On the Codebook Design for NOMA Schemes from Bent Functions
Uplink grant-free non-orthogonal multiple access (NOMA) is a promising technology for massive connectivity with low latency and high energy efficiency. In code-domain NOMA schemes, the requirements boil down to the design of codebooks that contain a large number of spreading sequences with low peak-to-average power ratio (PAPR) while maintaining low coherence. When employing binary Golay sequences with guaranteed low PAPR in the design, the fundamental problem is to construct a large set of $n$-variable quadratic bent or near-bent functions in a particular form such that the difference of any two is bent for even $n$ or near-bent for odd $n$ to achieve optimally low coherence. In this work, we propose a theoretical construction of NOMA codebooks by applying a recursive approach to those particular quadratic bent functions in smaller dimensions. The proposed construction yields desired NOMA codebooks that contain $6\cdot N$ Golay sequences of length $N=2^{4m}$ for any positive integer $m$ and have the lowest possible coherence $1/\sqrt{N}$.
💡 Research Summary
The paper addresses a fundamental design problem in uplink grant‑free non‑orthogonal multiple access (NOMA) systems: how to construct a spreading‑code codebook that simultaneously guarantees low peak‑to‑average power ratio (PAPR) and low column‑wise coherence. Low PAPR is essential for efficient power‑amplifier operation in OFDM‑based transmissions, while low coherence reduces multi‑user interference and improves the performance of compressed‑sensing based joint channel estimation and multi‑user detection.
The authors focus on binary Golay complementary sequences, which are known to have PAPR bounded by 2. Davis and Jedwab showed that every binary Golay pair of length 2ⁿ can be generated from a quadratic Boolean function of the form
Q_π(x) = Σ_{i=1}^{n‑1} x_{π(i)} x_{π(i+1)}
where π is a permutation of {1,…,n}. Adding a linear term L_c(x)=Σ c_i x_i yields the full function f_{c,π}(x)=Q_π(x)+L_c(x).
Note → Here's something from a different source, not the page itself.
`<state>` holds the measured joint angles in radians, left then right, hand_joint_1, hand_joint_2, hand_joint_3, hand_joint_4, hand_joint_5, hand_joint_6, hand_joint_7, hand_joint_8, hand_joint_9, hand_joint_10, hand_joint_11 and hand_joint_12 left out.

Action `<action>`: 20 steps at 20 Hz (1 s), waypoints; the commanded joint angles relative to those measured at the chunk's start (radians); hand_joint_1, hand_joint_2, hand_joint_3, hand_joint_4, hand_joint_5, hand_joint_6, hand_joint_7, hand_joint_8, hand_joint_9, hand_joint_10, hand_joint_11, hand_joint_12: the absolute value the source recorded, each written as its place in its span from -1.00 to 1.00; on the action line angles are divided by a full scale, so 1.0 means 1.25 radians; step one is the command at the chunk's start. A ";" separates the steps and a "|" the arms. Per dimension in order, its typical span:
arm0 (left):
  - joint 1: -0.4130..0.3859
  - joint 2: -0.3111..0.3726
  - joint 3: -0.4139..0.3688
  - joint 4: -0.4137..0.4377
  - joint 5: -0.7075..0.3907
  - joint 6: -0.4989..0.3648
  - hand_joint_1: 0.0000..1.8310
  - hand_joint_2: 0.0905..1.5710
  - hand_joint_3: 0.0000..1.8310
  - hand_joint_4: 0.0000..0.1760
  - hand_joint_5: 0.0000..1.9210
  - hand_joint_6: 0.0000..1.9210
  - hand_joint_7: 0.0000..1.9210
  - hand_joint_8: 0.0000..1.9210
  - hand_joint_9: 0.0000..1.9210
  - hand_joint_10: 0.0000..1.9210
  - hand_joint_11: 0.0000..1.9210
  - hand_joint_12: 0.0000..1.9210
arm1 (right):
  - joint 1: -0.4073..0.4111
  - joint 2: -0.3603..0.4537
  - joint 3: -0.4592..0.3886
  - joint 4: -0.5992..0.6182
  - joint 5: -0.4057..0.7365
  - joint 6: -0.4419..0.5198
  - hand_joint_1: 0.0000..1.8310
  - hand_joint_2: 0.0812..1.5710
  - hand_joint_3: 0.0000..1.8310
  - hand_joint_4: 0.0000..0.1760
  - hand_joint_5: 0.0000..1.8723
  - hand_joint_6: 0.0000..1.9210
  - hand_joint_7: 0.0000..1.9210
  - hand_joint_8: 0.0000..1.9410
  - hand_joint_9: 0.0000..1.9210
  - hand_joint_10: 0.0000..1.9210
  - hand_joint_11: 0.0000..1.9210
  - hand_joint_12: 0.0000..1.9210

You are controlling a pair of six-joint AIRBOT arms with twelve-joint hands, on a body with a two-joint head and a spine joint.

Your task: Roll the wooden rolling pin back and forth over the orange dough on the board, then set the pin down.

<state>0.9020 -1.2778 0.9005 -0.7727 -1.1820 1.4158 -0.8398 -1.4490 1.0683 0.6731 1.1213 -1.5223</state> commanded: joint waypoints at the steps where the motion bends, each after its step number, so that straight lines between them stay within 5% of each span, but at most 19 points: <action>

Mapping the truth table of f_{c,π} to ±1 produces a Golay‑Davis‑Jedwab (GDJ) sequence.
In a code‑domain NOMA setting, a codebook is built by stacking GDJ sequences as columns of a spreading matrix Φ. The coherence μ(Φ) can be expressed in terms of the Walsh–Hadamard spectrum of the pairwise sums Q_{π₁}+Q_{π₂}. Specifically, if B_{ℓ₁,ℓ₂} denotes the symplectic matrix that records the quadratic cross‑terms of Q_{π_{ℓ₁}}+Q_{π_{ℓ₂}}, then
μ(Φ)=1/√(2·r_min), r_min = min_{ℓ₁≠ℓ₂} rank(B_{ℓ₁,ℓ₂}).
For even n, a quadratic bent function has Walsh values ±2^{n/2}; for odd n, a near‑bent function has values in {0,±2^{(n+1)/2}}. Consequently, the theoretical lower bound on coherence is 1/√N (N=2ⁿ). Achieving this bound requires that every pairwise sum Q_{π₁}+Q_{π₂} be bent (or near‑bent) so that rank(B_{ℓ₁,ℓ₂})=n (or n‑1).
Previous works obtained such “compatible” permutations by exhaustive search (feasible only for n≤8), by graph‑theoretic constructions (yielding a fixed small set of size L=4), or by using quadratic Gold functions, which give a large set only when n+1 (or n) has a large prime factor. These approaches either do not scale or produce a small overloading factor L, limiting the number of users that can be supported.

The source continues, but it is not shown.